Sean Duffy, the secretary of transportation whom President Trump appointed last month as temporary leader of NASA, has issued a directive to fast-track efforts to put a nuclear reactor on the moon. “To properly advance this critical technology to be able to support a future lunar economy, high power energy generation on Mars, and to strengthen our national security in space,” he says.
A small nuclear reactor on the moon is a good idea, but the directive is about more than that: it is about renewing America’s leadership in space exploration that, with its magnificent achievements receding into the past, looks vulnerable.
Bill Nelson, NASA’s last leader, didn’t mince his words when it came to the new rivals, China. “It is a fact: we’re in a space race.” He warned that Beijing could establish a foothold and try to dominate the most resource-rich locations on the lunar surface – or even shut the United States out.
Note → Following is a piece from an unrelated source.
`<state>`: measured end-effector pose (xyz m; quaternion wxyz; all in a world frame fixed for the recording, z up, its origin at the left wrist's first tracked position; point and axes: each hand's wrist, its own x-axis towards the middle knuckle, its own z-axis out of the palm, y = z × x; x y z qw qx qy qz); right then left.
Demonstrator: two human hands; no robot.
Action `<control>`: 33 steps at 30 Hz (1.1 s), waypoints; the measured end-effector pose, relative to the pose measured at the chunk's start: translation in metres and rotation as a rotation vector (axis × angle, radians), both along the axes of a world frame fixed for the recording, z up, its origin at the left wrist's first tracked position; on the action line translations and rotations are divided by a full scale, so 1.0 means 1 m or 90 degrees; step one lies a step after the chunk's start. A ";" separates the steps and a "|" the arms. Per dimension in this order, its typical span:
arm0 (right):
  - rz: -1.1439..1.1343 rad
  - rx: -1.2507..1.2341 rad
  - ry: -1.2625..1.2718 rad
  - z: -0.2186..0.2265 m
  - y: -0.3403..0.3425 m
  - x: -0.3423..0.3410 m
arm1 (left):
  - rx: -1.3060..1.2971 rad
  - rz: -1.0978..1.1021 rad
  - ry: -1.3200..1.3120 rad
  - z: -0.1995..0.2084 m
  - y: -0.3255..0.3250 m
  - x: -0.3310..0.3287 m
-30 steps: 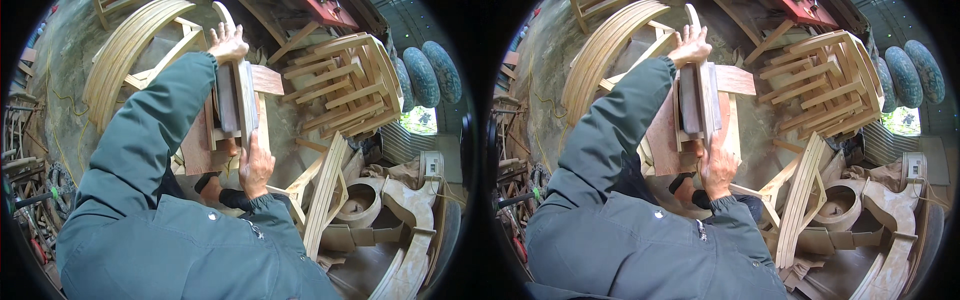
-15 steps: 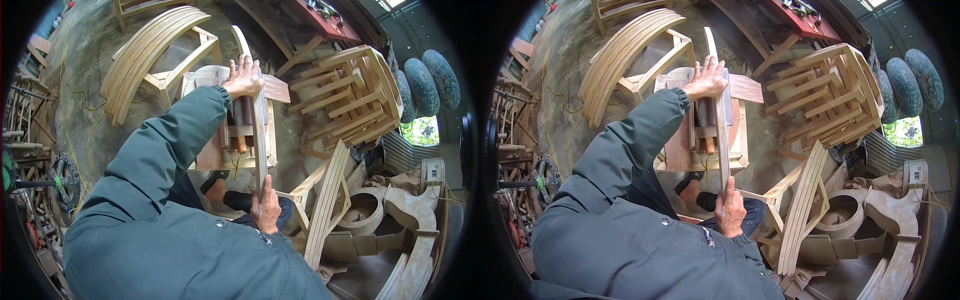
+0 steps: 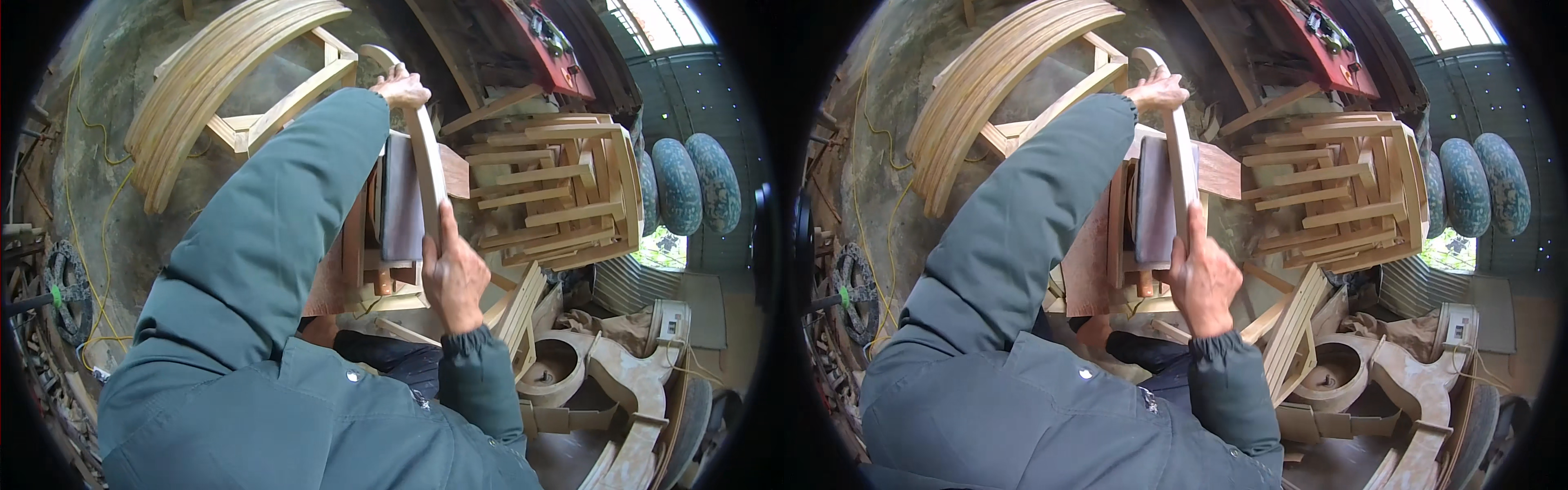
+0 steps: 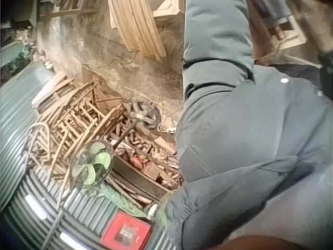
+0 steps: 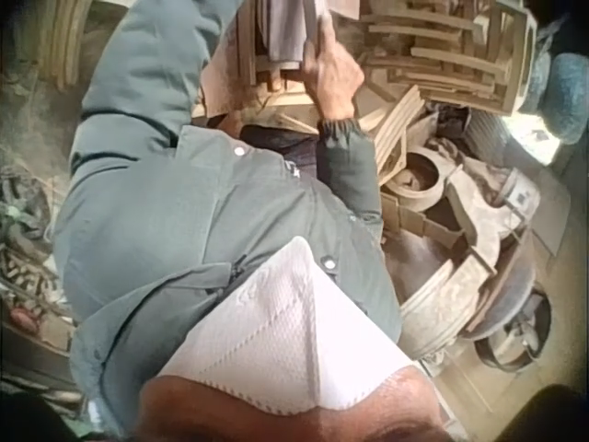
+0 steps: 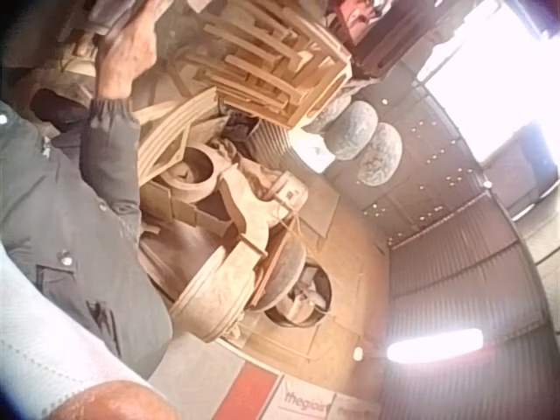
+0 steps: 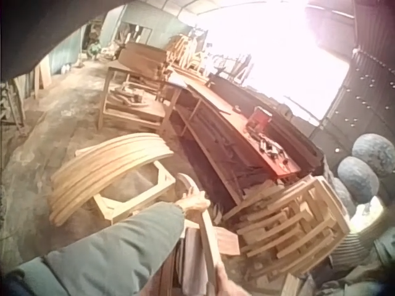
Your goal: Sanding curved wooden furniture components using a fixed manual sanding block in a workshop.
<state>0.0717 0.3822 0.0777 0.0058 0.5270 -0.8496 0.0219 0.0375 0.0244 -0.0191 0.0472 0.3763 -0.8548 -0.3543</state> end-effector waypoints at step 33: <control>-0.078 -0.095 -0.004 0.056 0.450 0.095 | -0.113 -0.047 0.140 0.089 0.346 0.143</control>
At a Congressional budget hearing he held up a picture of the moon’s crater-pocked south pole which has valuable resources of water ice in its permanently shadowed regions.
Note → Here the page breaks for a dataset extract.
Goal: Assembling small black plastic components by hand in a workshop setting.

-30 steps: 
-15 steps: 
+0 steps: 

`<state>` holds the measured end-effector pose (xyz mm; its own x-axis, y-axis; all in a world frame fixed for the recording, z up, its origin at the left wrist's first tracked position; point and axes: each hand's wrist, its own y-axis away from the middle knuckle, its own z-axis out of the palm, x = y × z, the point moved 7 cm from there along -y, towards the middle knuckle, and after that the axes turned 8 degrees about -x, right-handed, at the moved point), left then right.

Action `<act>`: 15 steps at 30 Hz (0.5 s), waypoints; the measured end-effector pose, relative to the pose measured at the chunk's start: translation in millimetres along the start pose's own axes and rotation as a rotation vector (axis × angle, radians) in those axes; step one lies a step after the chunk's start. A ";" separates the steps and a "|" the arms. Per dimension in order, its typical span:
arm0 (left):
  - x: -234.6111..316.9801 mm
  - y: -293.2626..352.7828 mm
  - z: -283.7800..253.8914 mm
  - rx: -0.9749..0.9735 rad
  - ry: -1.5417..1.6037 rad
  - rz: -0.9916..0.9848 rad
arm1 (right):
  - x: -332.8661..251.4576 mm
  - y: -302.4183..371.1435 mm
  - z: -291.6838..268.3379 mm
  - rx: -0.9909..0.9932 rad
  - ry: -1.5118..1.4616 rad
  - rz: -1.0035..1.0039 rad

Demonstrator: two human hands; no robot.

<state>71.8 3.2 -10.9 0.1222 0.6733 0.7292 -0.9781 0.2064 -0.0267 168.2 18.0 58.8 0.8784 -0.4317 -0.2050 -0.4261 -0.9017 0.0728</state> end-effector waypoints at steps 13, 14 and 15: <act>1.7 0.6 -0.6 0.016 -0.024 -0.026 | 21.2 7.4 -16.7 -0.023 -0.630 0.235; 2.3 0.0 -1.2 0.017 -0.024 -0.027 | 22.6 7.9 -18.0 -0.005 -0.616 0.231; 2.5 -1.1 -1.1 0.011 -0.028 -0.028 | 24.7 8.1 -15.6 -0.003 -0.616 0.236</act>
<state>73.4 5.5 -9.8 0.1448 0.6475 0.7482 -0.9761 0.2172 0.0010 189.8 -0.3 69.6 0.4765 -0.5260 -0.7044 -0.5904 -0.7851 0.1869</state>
“That is where we are going and where China is going,” he said, “with so many craters it’s a dangerous place to land. My concern is if China were to get there first and say this is our territory, you stay out.”
According to the 1967 Outer Space Treaty nobody can lay claim to the moon, but if you place a nuclear reactor on its surface, you can get around that rule. This is why Mr Duffy says, “it is imperative the agency move quickly.” He cites plans by China and Russia to put a reactor on the moon by the mid-2030s as part of a partnership to build a base there. If they were first, China and Russia “could potentially declare a keep-out zone” that would inhibit what the United States could do there.
Duffy stated that the reactor will be required to generate at least 100 kilowatts of electrical power – enough for about 80 households – and be ready to launch in late 2029. Experts, however, think that’s not feasible. Living on the moon is all about power. For a few days batteries will do but for longer you will need solar and nuclear power. Both NASA and China’s plans for a moonbase in the 2030s focus on the south polar region, where the sun is never high over the horizon and the depths of some craters have permanent shadows.
In these regions there are certain crater rims and ridges where the sun shines almost all the time making them valuable sites for solar power and the most important regions on the moon. The plan would be to set down a placeholder nuclear reactor and then declare an exclusion zone.
However, the US return to the moon is increasingly a mess. The first landing under the Artemis programme is scheduled for 2027, but no one expects it to be met. Essential components – including SpaceX’s Starship lunar lander – have failed and will need a sustained record of success before any thought is given to trusting them with the lives of astronauts. The other moon return components, the Space Launch System rocket and the Orion crew capsule that NASA has been working on for more than a decade, are also in trouble. They are expensive, face technical difficulties and are way behind schedule.
At the same time China has said it intends to put its own astronauts on the Moon by 2030, possibly sooner, and prospect the resources there. Will China win the next space race? Space is important to China, “To explore the vast cosmos, develop the space industry and build China into a space power is our eternal dream,” said President Xi Jinping, “the space dream is part of the dream to make China stronger.” Space has excited China’s growing middle class in a way that has not happened to its great rival – the United States – since the heady days of the race to the Moon against the Soviet Union.
China seeks dominance in the third space age. The first space age ended with the fall of the USSR in 1991. The second space age was again dominated by governments and space stations but with a growing number of other countries. The third began about a decade ago when Elon Musk’s SpaceX reused a core booster rocket. Now there are more countries than ever involved in space and a growing number of commercial companies. It’s never been busier, over the next decade there are more than a hundred planned missions, crewed and uncrewed, to the Moon.
In retrospect the first two space ages look simple as the United States and the USSR generally stayed out of each other’s way. Now space is so important to society, national defense and pride that it is once again a source of tension.
Neither side can get their small nuclear reactors onto the lunar surface soon enough.